PGT-A: Preimplantation genetic testing for aneuploidies
The PGT-A method is performed prior to embryo transfer, and it...
decreases the risk of spontaneous abortions, complications during pregnancy or the birth of an affected child
allows to select the embryo with the biggest potential for transfer and thus increase the success of infertility treatment
is recommended mainly for women of higher reproductive age (35+), or in case of repeated spontaneous abortions and repeated unsuccessful IVF treatments, in case of chromosomal aberrations in a fetus or a child and after an oncological treatment
is performed by collecting several cells from the developing embryo
What is PGT-A?
Preimplantation genetic testing for aneuploidies (PGT-A) is performed during IVF treatment and allows to select the embryo with the biggest potential for transfer and thus increase the success of infertility treatment. By transferring such embryo we achieve better implantation success, decrease the risk of a spontaneous abortion and pregnancy complications tremendously and increase the chance of having a healthy offspring.
Who is PGT-A suitable for?
The probability of developing aneuploidies is rising with increasing maternal age. That means the main reason for fertility issues are women over 35 years of age. This method is therefore especially suitable for all the couples of higher reproductive age, as well as those who overcame multiple spontaneous abortions. Furthermore, it is intended for patients with unsatisfactory spermiogram parameters, after childbirth or abortion of the fetus with a congenital defect and after oncological treatment using chemotherapy or radiation therapy.
How does it work?
PGT-A uses Massively Parallel Sequencing method (MPS). During sample preparation, DNA of embryos is multiplied several times and subsequently, DNA of all 23 human chromosome pairs are read. Information about the number of such sequence reads is then compared with the control sample, which has the right copy number of all chromosomes. This way we can reveal if some sequences are abundant or missing in embryo sample. Thus we detect numerical aberrations of all human chromosomes and choose euploid embryos with the highest implantation potential for transfer.

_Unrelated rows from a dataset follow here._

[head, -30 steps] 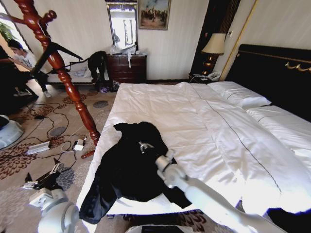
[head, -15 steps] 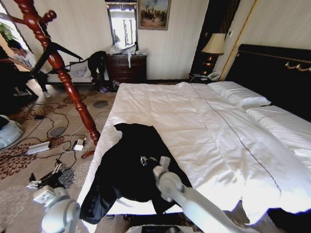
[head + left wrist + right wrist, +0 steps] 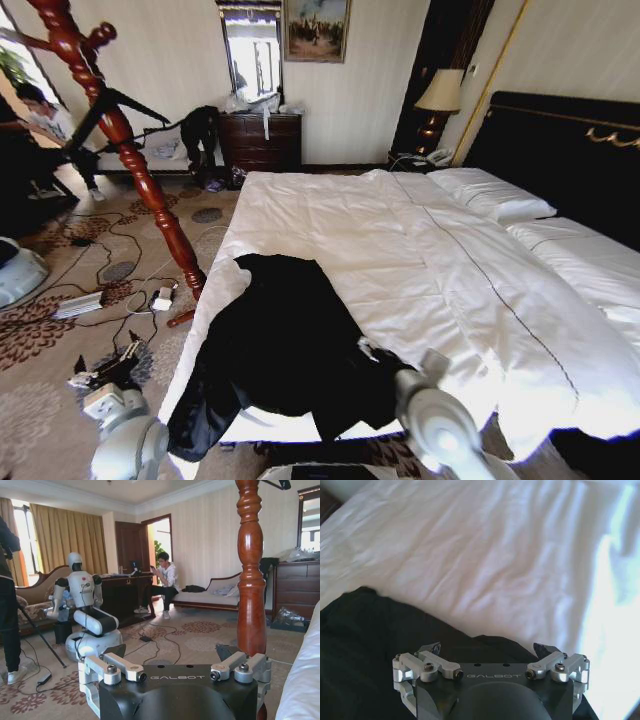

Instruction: Pick up the clothes from the bed and hang them on the clothes hanger.

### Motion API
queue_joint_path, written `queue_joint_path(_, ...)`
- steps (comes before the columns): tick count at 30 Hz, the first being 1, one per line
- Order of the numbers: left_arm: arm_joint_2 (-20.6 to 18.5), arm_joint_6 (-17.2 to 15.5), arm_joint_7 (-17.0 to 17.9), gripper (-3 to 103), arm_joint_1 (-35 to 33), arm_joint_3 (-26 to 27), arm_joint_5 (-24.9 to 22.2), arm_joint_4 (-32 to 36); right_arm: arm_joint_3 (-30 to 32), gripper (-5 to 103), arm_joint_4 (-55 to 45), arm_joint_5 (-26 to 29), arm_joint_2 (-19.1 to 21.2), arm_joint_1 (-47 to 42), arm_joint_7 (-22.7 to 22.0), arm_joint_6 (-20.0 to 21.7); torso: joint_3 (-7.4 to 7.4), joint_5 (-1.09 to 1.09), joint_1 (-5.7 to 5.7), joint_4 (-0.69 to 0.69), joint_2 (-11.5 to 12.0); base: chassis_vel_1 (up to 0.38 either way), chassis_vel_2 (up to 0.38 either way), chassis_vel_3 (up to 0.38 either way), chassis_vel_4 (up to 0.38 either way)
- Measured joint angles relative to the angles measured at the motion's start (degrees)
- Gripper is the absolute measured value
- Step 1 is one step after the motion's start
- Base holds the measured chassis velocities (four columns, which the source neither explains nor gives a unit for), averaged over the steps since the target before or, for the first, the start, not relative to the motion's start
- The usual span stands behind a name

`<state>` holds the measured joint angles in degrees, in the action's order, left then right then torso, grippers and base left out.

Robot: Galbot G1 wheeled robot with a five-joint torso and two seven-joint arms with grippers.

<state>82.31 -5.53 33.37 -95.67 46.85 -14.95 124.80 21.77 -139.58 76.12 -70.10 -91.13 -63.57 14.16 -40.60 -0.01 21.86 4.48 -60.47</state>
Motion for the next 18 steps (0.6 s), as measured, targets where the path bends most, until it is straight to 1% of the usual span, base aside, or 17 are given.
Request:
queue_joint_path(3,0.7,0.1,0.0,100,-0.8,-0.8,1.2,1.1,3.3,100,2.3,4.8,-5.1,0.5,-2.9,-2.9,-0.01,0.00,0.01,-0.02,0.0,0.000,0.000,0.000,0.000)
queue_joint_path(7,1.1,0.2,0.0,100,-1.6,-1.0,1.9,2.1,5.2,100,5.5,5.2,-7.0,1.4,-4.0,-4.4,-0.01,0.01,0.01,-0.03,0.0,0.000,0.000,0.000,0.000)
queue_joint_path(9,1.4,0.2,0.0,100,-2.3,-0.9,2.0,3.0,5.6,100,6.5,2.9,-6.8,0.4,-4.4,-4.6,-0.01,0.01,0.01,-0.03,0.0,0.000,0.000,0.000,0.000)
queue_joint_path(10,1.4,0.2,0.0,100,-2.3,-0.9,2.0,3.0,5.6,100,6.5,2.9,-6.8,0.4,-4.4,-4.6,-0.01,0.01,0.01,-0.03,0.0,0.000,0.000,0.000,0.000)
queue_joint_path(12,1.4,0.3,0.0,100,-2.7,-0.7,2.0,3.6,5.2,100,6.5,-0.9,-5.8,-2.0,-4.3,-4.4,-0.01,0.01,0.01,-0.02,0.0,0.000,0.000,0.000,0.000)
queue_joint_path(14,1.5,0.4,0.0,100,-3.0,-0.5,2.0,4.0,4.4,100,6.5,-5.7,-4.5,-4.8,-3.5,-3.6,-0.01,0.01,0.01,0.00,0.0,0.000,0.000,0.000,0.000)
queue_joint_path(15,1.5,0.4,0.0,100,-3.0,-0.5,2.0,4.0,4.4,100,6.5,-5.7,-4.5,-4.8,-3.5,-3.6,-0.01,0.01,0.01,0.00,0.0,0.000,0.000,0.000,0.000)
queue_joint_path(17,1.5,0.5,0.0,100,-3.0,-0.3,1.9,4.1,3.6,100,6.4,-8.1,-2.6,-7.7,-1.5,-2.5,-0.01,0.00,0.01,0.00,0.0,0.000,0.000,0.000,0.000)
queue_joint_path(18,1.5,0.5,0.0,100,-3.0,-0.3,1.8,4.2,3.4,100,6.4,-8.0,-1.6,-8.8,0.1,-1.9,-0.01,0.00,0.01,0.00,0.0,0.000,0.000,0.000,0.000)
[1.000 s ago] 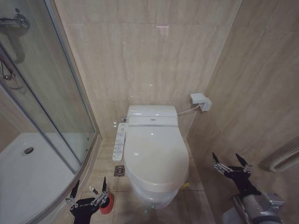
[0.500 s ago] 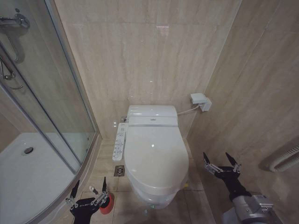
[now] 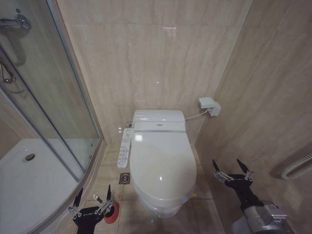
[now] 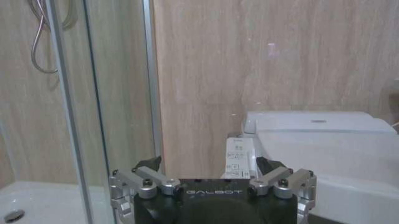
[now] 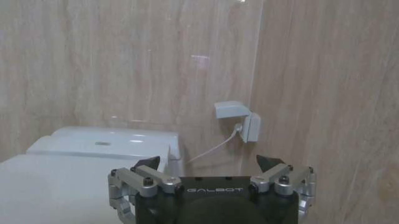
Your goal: Open the toilet lid, clean the toilet bowl with a toilet brush, close the toilet lid, and flush.
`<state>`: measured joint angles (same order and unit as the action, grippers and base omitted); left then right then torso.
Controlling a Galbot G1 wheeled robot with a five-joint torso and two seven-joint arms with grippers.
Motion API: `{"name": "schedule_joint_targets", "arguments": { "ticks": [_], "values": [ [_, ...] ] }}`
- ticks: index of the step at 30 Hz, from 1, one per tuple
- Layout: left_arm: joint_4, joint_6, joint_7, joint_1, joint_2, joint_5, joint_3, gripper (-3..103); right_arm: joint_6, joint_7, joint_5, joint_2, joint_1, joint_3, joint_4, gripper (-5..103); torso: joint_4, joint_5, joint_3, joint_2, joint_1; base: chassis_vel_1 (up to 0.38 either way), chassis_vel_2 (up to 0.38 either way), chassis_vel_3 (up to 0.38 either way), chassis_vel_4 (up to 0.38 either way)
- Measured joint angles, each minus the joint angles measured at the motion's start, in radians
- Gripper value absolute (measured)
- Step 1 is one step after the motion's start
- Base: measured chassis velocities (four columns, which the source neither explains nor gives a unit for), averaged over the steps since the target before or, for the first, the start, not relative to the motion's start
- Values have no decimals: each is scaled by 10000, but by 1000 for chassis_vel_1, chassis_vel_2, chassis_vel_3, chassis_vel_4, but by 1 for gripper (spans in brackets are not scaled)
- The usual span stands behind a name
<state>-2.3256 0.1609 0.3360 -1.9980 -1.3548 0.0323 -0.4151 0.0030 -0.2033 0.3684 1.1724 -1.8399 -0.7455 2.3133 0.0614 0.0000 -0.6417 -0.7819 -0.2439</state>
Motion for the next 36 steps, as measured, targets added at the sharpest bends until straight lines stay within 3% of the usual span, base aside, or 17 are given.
{"name": "schedule_joint_targets", "arguments": {
  "ticks": [36],
  "values": [
    [0,0,0,0,0,0,0,99,1079,-116,-1226,895,660,1328,-524,100,0,-1,0,-2,2,0,0,0,0]
  ]
}}
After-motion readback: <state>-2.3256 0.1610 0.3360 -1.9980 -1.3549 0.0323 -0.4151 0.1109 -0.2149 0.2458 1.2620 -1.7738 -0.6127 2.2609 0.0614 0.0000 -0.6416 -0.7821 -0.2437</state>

What are the benefits of PGT-A using MPS?
The main benefit of PGT-A using MPS is the ability to examine all human chromosomes at once. In contrast with Array Comparative Genome Hybridization (aCGH) method used in the past, MPS allows us to examine up to 96 embryos in one run. At the same time, thanks to much higher resolution, we can detect so-called segmental aneuploidies, where only part of the chromosome is abundant or missing in embryo cells. Moreover, a greater dynamic range of sequencing methods gives more precise information about chromosomal mosaicism - a situation where there are aneuploid cell lines along with the normal cells in a human embryo.